**DATA PROVIDED**

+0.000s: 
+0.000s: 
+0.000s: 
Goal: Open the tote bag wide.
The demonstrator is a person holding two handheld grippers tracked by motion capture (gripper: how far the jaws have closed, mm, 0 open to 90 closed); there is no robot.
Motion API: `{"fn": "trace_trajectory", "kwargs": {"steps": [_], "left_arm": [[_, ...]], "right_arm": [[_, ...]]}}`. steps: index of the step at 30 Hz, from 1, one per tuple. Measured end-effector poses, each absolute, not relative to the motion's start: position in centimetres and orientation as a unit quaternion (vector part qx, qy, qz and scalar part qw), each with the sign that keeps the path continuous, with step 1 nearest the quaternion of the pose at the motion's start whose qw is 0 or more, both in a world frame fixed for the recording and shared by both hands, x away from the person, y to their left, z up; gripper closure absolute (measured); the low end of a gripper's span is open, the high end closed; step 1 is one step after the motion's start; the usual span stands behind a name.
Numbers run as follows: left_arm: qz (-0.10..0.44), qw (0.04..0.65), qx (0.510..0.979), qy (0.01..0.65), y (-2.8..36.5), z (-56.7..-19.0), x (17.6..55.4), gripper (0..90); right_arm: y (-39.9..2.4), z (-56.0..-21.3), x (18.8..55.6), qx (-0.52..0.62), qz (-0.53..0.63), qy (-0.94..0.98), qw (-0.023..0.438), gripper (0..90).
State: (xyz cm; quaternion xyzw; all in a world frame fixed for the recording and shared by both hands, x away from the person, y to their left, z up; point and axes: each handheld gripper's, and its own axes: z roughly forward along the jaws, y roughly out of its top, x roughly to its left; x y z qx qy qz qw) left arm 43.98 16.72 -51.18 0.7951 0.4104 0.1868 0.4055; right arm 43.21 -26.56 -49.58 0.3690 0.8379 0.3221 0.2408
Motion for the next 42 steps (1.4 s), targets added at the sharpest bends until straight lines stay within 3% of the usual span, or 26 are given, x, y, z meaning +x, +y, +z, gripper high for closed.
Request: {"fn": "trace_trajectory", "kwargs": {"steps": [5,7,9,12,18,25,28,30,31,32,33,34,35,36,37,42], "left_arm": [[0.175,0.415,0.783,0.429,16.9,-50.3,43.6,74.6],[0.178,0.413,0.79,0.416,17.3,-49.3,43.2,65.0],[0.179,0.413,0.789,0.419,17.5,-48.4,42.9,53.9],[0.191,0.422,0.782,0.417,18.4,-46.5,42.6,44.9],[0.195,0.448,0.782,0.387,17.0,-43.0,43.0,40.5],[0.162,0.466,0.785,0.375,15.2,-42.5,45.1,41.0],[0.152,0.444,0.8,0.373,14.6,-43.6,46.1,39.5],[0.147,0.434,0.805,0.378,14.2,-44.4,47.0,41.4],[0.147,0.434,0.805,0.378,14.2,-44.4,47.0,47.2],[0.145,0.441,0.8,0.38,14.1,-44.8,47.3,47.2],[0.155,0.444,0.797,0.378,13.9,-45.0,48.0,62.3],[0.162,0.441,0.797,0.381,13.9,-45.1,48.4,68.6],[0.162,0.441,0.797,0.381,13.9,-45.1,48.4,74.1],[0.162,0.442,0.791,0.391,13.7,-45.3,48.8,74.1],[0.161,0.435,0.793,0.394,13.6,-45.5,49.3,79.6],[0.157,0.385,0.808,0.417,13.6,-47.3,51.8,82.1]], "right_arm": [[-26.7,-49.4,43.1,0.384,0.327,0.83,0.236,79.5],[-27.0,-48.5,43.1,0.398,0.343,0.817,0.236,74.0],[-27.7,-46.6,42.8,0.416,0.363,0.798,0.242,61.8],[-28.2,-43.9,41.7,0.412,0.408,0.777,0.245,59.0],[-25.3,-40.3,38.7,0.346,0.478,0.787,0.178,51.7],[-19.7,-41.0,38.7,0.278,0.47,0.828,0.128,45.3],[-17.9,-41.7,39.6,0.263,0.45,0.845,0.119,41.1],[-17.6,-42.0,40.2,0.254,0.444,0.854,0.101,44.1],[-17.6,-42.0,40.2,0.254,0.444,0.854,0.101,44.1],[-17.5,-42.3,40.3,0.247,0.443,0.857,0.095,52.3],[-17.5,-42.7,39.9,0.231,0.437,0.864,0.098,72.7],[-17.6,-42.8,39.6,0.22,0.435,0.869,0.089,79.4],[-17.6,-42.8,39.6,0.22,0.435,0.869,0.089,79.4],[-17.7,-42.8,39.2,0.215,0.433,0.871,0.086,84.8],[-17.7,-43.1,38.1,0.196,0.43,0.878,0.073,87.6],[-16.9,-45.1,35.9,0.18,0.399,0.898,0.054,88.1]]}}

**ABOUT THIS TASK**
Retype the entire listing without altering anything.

**EXPECTED OUTPUT**
+0.000s: 
+0.000s: 
+0.000s: 
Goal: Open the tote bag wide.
The demonstrator is a person holding two handheld grippers tracked by motion capture (gripper: how far the jaws have closed, mm, 0 open to 90 closed); there is no robot.
Motion API: `{"fn": "trace_trajectory", "kwargs": {"steps": [_], "left_arm": [[_, ...]], "right_arm": [[_, ...]]}}`. steps: index of the step at 30 Hz, from 1, one per tuple. Measured end-effector poses, each absolute, not relative to the motion's start: position in centimetres and orientation as a unit quaternion (vector part qx, qy, qz and scalar part qw), each with the sign that keeps the path continuous, with step 1 nearest the quaternion of the pose at the motion's start whose qw is 0 or more, both in a world frame fixed for the recording and shared by both hands, x away from the person, y to their left, z up; gripper closure absolute (measured); the low end of a gripper's span is open, the high end closed; step 1 is one step after the motion's start; the usual span stands behind a name.
Numbers run as follows: left_arm: qz (-0.10..0.44), qw (0.04..0.65), qx (0.510..0.979), qy (0.01..0.65), y (-2.8..36.5), z (-56.7..-19.0), x (17.6..55.4), gripper (0..90); right_arm: y (-39.9..2.4), z (-56.0..-21.3), x (18.8..55.6), qx (-0.52..0.62), qz (-0.53..0.63), qy (-0.94..0.98), qw (-0.023..0.438), gripper (0..90).
State: (xyz cm; quaternion xyzw; all in a world frame fixed for the recording and shared by both hands, x away from the person, y to their left, z up; point and axes: each handheld gripper's, and its own axes: z roughly forward along the jaws, y roughly out of its top, x roughly to its left; x y z qx qy qz qw) left arm 43.98 16.72 -51.18 0.7951 0.4104 0.1868 0.4055; right arm 43.21 -26.56 -49.58 0.3690 0.8379 0.3221 0.2408
Motion for the next 42 steps (1.4 s), targets added at the sharpest bends until straight lines stay within 3% of the usual span, or 26 are given, x, y, z meaning +x, +y, +z, gripper high for closed.
Request: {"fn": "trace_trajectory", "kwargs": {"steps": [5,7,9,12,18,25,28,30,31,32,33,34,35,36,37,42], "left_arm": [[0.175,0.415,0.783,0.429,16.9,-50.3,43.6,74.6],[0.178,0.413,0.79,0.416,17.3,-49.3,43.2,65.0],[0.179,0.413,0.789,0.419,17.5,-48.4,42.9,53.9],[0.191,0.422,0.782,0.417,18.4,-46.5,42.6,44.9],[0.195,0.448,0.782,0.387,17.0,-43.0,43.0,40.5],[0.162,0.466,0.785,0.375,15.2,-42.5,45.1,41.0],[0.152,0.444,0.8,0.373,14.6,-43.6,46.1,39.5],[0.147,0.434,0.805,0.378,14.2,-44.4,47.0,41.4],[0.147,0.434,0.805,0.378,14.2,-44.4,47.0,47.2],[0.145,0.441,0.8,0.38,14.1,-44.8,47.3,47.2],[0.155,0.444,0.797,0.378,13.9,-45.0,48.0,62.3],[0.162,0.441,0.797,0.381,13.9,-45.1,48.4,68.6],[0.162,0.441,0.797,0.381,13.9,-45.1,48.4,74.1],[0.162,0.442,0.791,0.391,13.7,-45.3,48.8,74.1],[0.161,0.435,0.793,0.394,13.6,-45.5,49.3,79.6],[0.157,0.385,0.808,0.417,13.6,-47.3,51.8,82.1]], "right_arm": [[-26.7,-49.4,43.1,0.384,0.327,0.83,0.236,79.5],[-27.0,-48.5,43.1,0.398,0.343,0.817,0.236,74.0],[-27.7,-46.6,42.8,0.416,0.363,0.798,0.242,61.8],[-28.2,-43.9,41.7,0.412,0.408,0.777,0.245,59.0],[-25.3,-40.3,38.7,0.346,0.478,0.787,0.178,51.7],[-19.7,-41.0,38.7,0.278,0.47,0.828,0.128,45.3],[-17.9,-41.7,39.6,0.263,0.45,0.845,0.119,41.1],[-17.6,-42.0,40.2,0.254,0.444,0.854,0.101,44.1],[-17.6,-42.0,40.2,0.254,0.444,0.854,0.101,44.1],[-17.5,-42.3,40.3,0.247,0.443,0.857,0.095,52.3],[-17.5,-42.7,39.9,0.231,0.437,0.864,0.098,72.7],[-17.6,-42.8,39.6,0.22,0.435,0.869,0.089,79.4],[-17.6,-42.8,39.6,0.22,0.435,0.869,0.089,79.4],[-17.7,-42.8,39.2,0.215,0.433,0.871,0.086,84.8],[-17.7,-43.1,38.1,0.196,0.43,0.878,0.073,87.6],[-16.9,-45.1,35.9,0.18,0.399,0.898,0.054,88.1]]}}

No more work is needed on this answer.